Learning Python as a CS Professor

Here's a (slightly edited) message from Bill Punch, a professor at MSU who is hoping to transition their Intro CS class over to Python. I would appreciate your thoughts and comments, both on his questions and my responses! (I do have permission to post it, in case you're wondering. ;)

(Just in case you're thinking about being unfriendly or snarky, please do keep in mind that the friendliness of the Python community is legendary, and we really want Python to be taught to CS students... so don't be unfriendly or snarky. Or else the PSF will hunt you down and ... well, let's just say that you may end up programming in Perl for the rest of your life.)

Bill sez:

"""

So I'm pushing ahead with the transition to Python and trying to see how it fits with the courses we have here. I've hit a couple of snags (as you might guess) and I wondered what the general opinion is.

1) The concept of class in python is not what I expected. You can do some things there that would be hard for C++ people (or other OO approaches, smalltalk, clos, java, ...) to take. You create instance variables by assignment, say in an __init__. They are then local to the instance namespace/dict and always public (never private). After that, an instances is just another data structure, nothing special. You can just assign new instance variables to that instance, independent of the class definition and of any other instance of that class. You can also just assign a new "class" variable to a class, independent of the def'n, and it will show up in all instances.

I know this is a result of the namespace lookup, which is how classes are implemented, but this is really different. Is the use of __slots__ popular to prevent this sort of thing? What do other "language people" think of this approach?

2) We have typically had trouble teaching pointers to students. They seem to relate better to standard variables (that have both an address and a value). However, everything here is a pointer. Whether an assignment change is local or not depends on the type being assigned (mutable or non-mutable), since everything potentially is a reference. Is that a tripping point for people? Do new students pick that up easily?

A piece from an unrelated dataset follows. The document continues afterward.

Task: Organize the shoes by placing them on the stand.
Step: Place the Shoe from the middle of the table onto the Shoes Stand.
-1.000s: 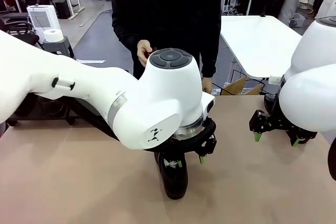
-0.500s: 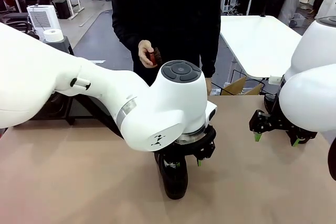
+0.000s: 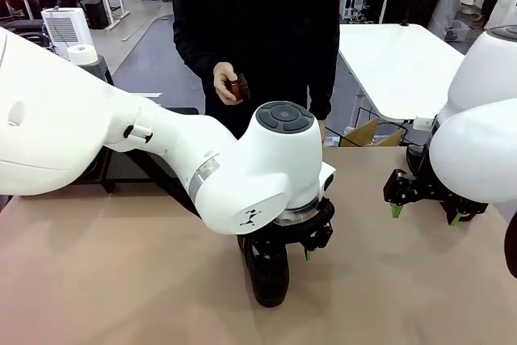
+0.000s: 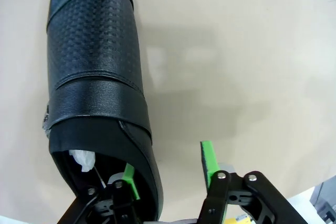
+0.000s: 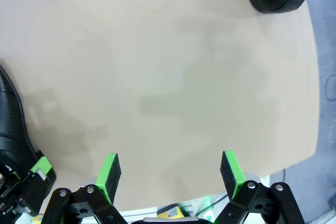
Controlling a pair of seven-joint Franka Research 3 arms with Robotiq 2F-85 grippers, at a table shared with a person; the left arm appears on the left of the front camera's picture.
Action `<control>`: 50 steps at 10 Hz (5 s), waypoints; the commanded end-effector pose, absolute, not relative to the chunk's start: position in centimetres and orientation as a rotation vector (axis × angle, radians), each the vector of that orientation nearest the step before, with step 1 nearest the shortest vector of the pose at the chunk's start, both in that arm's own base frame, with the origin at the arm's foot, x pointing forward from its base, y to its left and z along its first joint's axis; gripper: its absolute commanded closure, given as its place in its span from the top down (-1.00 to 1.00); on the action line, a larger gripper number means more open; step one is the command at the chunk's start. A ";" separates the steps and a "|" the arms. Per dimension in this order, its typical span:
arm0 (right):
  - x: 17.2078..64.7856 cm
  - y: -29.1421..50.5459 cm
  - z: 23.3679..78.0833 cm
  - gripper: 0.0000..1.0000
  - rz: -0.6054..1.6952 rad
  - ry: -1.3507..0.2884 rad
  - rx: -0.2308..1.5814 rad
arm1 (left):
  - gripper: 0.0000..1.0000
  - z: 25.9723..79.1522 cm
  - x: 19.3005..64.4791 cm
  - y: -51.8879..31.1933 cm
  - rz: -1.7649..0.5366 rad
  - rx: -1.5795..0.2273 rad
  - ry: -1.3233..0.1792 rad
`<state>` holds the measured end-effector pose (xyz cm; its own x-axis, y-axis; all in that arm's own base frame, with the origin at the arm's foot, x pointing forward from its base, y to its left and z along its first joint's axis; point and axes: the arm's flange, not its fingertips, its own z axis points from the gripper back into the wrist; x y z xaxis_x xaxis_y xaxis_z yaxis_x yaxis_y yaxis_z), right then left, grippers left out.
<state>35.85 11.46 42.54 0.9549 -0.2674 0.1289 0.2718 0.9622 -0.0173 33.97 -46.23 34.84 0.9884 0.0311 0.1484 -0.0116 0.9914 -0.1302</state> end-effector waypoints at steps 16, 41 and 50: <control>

3) No real overloaded functions in python, at least not in the standard C++ sense. That is, there is no overloading a function on argument types (since there are no typed variables) or on number of arguments. Each def is a statement and the last one run is the one that holds (no multiple functions with the same name but different argument lists). However, they do overload in that the operation performed by the function depends on the type of the arguments. That is, a function "plus" that adds two arguments does integer summation on two ints, but concatenation on two strings. Thus you have to know what you are passing in (and what is done to it) to have an expectation of knowing the result. Is that clear to you? Seems confusing to me. I expect to know (in a C++ sense) what is going in and what is coming out, and if I don't get that right then the program/complier complains. Here, you pass the wrong args (you meant ints, you passed strings) and it works fine, just not what you expect. Seems less simple to me, is that right?

"""

My response:

"""

You actually can make variables private by naming them with a __ in front. (Don't do this.)

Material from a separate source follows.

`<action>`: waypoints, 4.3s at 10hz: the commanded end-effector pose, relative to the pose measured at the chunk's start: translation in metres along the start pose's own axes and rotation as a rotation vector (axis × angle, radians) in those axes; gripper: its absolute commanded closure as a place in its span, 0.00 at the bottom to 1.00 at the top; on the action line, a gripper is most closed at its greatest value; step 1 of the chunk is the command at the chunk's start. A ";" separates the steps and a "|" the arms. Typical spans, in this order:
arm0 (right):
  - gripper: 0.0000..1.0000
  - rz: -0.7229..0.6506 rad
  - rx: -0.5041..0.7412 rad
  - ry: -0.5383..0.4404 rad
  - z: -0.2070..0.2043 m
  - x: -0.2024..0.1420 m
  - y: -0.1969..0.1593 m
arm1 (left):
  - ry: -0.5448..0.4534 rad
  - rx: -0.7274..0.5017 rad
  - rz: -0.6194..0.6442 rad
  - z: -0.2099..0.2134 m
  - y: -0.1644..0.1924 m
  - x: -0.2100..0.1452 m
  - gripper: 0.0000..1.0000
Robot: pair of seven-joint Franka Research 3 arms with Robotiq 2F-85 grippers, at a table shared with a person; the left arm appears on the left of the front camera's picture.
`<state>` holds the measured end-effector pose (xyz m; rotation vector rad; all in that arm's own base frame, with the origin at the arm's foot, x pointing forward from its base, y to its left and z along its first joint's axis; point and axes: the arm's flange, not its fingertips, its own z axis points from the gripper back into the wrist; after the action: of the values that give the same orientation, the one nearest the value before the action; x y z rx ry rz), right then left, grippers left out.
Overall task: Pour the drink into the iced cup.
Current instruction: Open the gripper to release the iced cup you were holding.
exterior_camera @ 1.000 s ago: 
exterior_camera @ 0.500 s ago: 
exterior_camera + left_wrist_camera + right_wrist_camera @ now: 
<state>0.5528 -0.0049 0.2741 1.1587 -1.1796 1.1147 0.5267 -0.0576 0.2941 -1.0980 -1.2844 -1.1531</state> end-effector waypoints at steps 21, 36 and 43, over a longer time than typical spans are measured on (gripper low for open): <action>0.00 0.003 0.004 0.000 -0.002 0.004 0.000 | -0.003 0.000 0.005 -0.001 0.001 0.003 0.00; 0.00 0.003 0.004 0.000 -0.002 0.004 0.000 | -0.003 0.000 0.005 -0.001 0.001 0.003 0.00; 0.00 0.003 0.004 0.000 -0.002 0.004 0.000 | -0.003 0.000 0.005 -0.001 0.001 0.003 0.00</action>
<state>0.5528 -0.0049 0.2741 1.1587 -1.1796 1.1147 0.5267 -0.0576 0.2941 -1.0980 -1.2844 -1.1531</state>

And remember that inheritance etc. all works properly in this, so it's not quite as simple as "oh, it's all just a namespace" -- it's actually a chained namespace with multiple inheritance ;).

(I can blow your mind with metaclasses later.)

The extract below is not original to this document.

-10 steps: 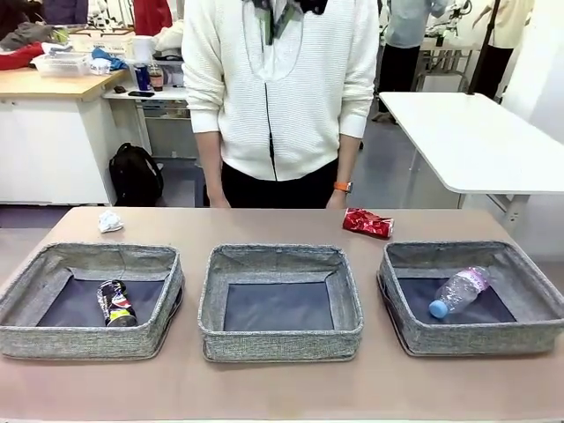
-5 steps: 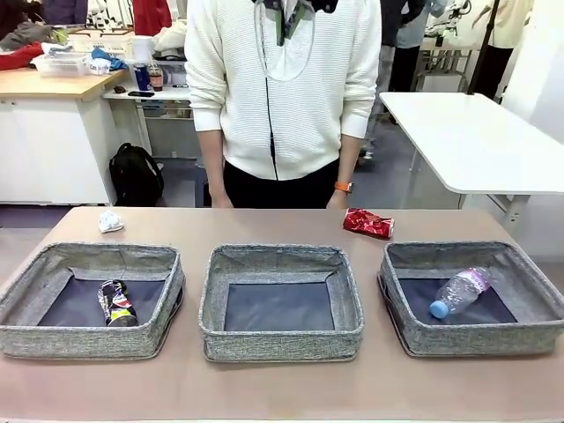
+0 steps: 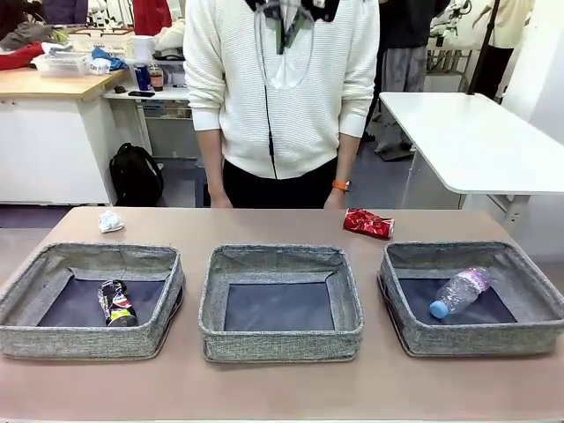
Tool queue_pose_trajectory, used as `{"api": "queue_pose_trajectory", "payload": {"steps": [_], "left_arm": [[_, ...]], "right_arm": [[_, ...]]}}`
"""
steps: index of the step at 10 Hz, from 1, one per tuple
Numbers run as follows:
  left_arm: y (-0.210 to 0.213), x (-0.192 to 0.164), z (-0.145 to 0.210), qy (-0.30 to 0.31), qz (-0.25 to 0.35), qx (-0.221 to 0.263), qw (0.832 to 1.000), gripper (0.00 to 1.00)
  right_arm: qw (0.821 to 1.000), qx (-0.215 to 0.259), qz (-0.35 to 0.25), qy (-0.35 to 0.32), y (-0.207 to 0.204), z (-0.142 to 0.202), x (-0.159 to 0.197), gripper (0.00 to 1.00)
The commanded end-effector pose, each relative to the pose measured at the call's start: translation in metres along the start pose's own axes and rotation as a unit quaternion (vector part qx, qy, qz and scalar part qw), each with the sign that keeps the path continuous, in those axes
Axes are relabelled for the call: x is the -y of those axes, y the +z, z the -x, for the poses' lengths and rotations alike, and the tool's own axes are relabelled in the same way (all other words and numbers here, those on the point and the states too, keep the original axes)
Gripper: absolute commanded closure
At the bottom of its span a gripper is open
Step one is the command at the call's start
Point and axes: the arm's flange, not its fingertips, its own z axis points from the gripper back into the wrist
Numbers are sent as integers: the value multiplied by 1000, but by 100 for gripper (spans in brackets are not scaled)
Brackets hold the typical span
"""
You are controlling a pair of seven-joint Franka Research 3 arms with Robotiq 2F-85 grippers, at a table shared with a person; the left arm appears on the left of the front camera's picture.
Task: Sort the waste into the appropriate baskets.
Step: Pick up the waste item pointed out by the person, then place the picked waste into the Fabric basket indicated by the person.
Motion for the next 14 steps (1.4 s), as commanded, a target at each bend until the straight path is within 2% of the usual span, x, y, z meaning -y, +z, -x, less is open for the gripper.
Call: {"api": "queue_pose_trajectory", "payload": {"steps": [1,2,14], "left_arm": [[-1,2,0,-11,12,1,1000,0],[-1,2,0,-11,12,1,1000,0],[-1,2,0,-11,12,1,1000,0]], "right_arm": [[999,-32,-3,-10,-22,-5,6,96],[1000,0,0,0,0,0,0,96],[1000,0,0,0,0,0,0,96]]}}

__slots__ is intended only for optimization; see

http://www.dalkescientific.com/writings/diary/archive/2006/03/19/class_instantiation_performance.html

(search for 'The fastest approach uses ')

I focus on the design in OO programming more than on the constraints. Once I let go of the idea that I could dictate what code is publicly vs privately vs "protected"ly accessible to subclasses or external code, I don't think I ever looked back. After all, it turns out that most people aren't very good at designing class hierarchies in reality, so why overly constrain what people can do with them by designing the constraints in "up front"? (There's some good writing about this approach in Richard Gabriel's book on Patterns.)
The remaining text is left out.